E’ sotto gli occhi di tutti l’importanza di queste forme di lavoro innovativo alle quali l’Italia non era abituata nonostante fossero già pane quotidiano per gran parte dei paesi a noi vicini. Ma anche le aziende e gli enti italiani non erano pronti, e il dipendente che lavora da casa è sempre solamente l’ultimo anello della catena industriale, che dovrebbe avere passaggi intermedi ben più solidi e sicuri.
La sicurezza informatica deve essere un diritto, come gli altri. E alle porte del 2023 non è pensabile motivare un attacco informatico additando la responsabilità al dipendente che sta lavorando da casa. Le organizzazioni devono avere sicurezze interne, non gestibili dal dipendente. I modi per farlo esistono.
Certamente ognuno di noi deve fare la sua parte con le buone pratiche per le quali però l’azienda deve contribuire alla formazione.

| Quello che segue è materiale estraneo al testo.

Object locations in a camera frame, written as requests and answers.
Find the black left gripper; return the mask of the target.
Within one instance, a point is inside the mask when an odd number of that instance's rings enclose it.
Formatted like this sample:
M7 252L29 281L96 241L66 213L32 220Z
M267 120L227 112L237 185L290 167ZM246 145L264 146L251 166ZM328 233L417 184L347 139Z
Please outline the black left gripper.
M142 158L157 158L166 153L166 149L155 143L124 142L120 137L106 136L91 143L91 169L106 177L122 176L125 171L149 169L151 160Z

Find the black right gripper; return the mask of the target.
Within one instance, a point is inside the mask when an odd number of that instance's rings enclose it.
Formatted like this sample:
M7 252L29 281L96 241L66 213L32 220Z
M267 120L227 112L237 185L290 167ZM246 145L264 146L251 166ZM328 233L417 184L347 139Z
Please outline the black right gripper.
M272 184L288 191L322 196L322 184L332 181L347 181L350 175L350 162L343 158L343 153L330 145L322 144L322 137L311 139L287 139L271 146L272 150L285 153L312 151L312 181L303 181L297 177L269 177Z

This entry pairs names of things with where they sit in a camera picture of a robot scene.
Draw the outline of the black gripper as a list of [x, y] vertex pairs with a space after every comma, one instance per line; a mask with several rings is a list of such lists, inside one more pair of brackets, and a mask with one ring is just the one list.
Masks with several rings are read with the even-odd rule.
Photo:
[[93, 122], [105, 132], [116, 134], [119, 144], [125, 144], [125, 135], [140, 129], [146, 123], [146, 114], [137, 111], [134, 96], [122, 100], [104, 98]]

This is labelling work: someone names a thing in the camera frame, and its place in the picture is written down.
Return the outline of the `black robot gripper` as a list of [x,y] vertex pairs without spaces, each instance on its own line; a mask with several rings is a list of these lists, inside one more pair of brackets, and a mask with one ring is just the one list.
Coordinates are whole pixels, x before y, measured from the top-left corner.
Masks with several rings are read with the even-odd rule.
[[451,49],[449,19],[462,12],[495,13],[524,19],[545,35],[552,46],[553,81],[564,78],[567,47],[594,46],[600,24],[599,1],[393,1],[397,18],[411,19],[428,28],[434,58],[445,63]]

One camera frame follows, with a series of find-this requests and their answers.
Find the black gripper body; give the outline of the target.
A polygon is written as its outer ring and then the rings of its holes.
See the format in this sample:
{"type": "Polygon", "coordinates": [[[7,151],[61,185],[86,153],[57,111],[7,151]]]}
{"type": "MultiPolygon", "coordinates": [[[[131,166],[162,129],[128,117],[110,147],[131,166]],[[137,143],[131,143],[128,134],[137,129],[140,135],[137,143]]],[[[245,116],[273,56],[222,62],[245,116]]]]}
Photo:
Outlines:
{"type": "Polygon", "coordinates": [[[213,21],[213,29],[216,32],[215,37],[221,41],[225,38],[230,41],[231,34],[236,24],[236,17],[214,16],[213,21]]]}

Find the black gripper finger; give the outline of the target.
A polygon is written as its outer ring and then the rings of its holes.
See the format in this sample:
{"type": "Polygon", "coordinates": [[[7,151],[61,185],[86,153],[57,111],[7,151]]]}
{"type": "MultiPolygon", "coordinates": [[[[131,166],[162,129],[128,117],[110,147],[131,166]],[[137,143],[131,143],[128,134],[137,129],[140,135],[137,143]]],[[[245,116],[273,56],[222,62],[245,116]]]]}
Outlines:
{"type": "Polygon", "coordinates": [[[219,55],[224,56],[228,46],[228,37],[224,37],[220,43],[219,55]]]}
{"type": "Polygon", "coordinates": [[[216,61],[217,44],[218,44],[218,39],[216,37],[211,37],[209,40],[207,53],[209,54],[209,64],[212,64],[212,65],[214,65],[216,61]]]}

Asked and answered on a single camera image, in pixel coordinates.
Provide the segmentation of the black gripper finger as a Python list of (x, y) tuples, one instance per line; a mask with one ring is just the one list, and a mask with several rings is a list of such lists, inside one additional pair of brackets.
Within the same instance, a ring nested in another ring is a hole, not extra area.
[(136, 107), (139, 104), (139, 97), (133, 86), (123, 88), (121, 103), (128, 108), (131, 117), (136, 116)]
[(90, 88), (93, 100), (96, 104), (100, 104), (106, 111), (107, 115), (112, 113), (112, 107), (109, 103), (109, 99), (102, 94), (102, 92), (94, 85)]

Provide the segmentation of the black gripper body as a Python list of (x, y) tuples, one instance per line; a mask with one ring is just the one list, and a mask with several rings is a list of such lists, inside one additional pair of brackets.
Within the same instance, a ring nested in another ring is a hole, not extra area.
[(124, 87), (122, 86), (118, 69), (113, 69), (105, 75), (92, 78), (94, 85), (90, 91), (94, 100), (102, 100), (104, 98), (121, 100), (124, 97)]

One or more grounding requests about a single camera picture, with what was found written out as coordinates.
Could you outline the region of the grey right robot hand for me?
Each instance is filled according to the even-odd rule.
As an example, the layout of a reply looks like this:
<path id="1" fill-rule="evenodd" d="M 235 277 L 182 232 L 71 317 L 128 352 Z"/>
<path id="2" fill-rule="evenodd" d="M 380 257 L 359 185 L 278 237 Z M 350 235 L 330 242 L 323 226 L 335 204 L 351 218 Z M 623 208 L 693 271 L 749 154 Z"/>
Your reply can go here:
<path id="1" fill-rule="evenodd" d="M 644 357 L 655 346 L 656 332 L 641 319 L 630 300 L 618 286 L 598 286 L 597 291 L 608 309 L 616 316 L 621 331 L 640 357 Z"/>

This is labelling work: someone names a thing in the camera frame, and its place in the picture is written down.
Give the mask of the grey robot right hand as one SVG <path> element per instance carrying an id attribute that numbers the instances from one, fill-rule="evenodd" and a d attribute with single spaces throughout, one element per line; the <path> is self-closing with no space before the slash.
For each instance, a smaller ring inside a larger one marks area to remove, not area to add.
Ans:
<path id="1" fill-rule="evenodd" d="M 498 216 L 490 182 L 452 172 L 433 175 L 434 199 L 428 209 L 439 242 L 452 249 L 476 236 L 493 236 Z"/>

Nelle banche non è ancora successo, ma non bisogna sicuramente aspettare che accadano incidenti dall’alto impatto reputazionale. Ad agosto 2021 l’abbiamo invece visto tutti in Regione Lazio il cui hub vaccinale, in piena pandemia è stato paralizzato per giorni.

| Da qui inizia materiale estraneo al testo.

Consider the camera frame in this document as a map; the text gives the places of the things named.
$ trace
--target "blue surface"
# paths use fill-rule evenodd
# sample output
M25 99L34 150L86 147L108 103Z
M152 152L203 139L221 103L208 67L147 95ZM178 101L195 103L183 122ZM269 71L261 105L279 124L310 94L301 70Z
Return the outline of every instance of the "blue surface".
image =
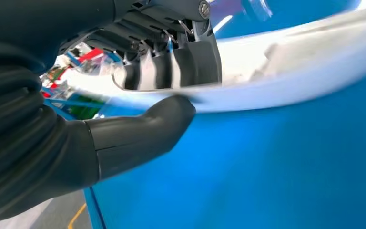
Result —
M260 2L242 0L242 11L233 15L217 33L218 39L289 28L352 10L360 0L264 0L268 16Z
M94 190L108 229L366 228L366 79L302 104L199 114L172 152Z

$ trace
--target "metal screw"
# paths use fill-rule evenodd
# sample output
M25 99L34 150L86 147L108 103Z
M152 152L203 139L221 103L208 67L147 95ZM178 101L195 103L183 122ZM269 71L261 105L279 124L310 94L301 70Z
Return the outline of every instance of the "metal screw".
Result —
M131 44L131 48L134 49L134 50L138 50L140 48L140 45L139 44L132 43Z
M198 7L200 15L204 19L208 19L210 17L210 5L206 1L200 2L200 6Z

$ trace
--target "blue container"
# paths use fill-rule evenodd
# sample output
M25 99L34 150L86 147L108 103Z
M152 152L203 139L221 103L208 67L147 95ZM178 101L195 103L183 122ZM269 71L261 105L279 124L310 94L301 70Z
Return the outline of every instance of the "blue container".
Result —
M92 190L96 228L366 229L366 78L300 104L198 114L170 153Z

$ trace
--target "red object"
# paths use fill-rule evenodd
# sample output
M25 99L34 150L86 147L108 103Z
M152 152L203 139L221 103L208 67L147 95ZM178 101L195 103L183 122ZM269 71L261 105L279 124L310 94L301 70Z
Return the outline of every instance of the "red object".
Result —
M103 50L101 49L93 49L92 51L88 52L87 54L81 56L78 61L80 61L81 63L84 62L85 60L91 60L93 58L95 58L98 55L103 54Z

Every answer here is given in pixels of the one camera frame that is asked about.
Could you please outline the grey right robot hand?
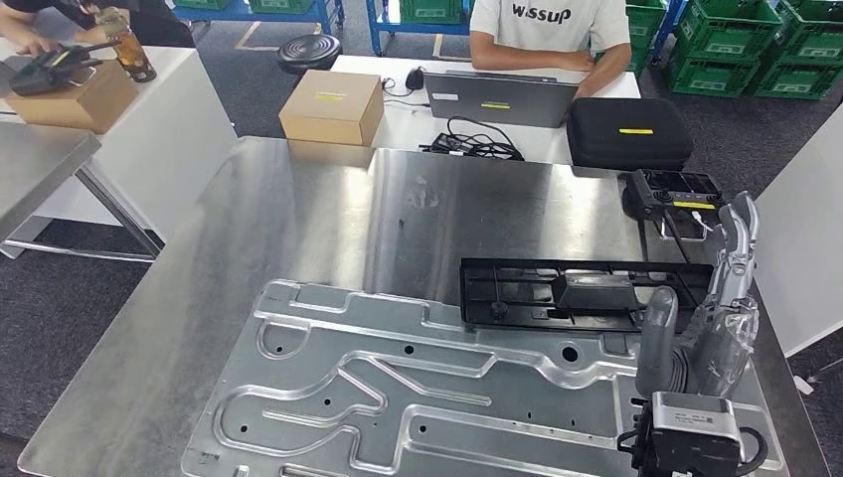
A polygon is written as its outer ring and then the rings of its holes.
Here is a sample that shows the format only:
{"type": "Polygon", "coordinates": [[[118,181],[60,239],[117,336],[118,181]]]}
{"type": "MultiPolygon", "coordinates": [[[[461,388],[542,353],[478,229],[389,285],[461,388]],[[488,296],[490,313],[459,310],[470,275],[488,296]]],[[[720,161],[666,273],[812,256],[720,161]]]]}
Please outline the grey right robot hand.
{"type": "Polygon", "coordinates": [[[678,296],[673,288],[657,287],[647,303],[635,381],[644,398],[674,392],[730,399],[754,352],[759,305],[750,289],[758,209],[752,195],[742,191],[718,216],[717,266],[685,331],[675,333],[678,296]]]}

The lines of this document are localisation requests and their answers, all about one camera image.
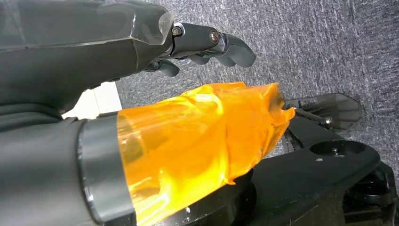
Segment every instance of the orange plastic wrap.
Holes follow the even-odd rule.
[[[118,139],[137,224],[150,226],[247,173],[295,111],[278,84],[209,84],[122,110]]]

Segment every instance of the white object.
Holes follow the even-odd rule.
[[[83,92],[75,107],[63,114],[63,118],[95,119],[100,113],[120,110],[122,110],[122,105],[115,82],[104,82],[95,89]]]

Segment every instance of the round hole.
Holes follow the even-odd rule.
[[[331,140],[320,142],[312,147],[310,151],[315,154],[331,157],[345,157],[348,155],[359,154],[366,149],[366,145],[350,140]]]

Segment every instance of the cylindrical object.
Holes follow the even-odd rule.
[[[78,159],[86,199],[97,222],[134,212],[118,147],[116,116],[83,126]]]
[[[152,225],[247,173],[293,118],[283,104],[276,83],[237,82],[120,111],[119,146],[138,225]]]

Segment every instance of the silver band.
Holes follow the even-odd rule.
[[[83,126],[78,159],[86,200],[98,222],[134,212],[119,151],[116,116],[90,120]]]

L’abbiamo visto più di recente ad aprile 2022 in Regione Sardegna, più precisamente all’interno di Sardegna IT azienda totalmente partecipata dalla regione.
In tutti questi casi, l’esito dei comunicati sono stati rivolti al dipendente che svolgeva le proprie mansioni da casa.
Oppure ancora, forse qualcuno vi ha notificato il fatto che la settimana scorsa, a Conform, azienda che per molti di noi fornisce i corsi di formazione, siano stati sottratti diversi gigabyte di dati interni?
Tutti noi, i lavoratori, le aziende e i sindacati, dovranno condividere il fatto che un dipendente non può avere il privilegio e la responsabilità di paralizzare un’organizzazione, semplicemente cliccando qualche link in qualche email sbagliata. A nessun livello di potere.
Il vero problema è la scarsità di investimenti, ancora oggi, nel settore della sicurezza informatica. Sono pochi quelli aziendali e sono pochi anche quelli che l’ultima manovra finanziaria di questo governo ha stanziato.
Abbiamo una pioggia di investimenti che arriveranno con il PNRR, cerchiamo tutti di sorvegliare su come verranno spesi.
Richiediamo con forza una certa trasparenza e congruità sui progetti che verranno presentati, affinché possiamo metterci in pari con gli altri paesi, nella resilienza delle nostre aziende e dei nostri colleghi lavoratori, rispetto al gap di oltre vent’anni, che lo stesso prof. Roberto Baldoni capo dell’Agenzia per la Cybersicurezza Nazionale, ha evidenziato insieme all’ex ministro Vittorio Colao, all’inizio di quest’anno appena trascorso.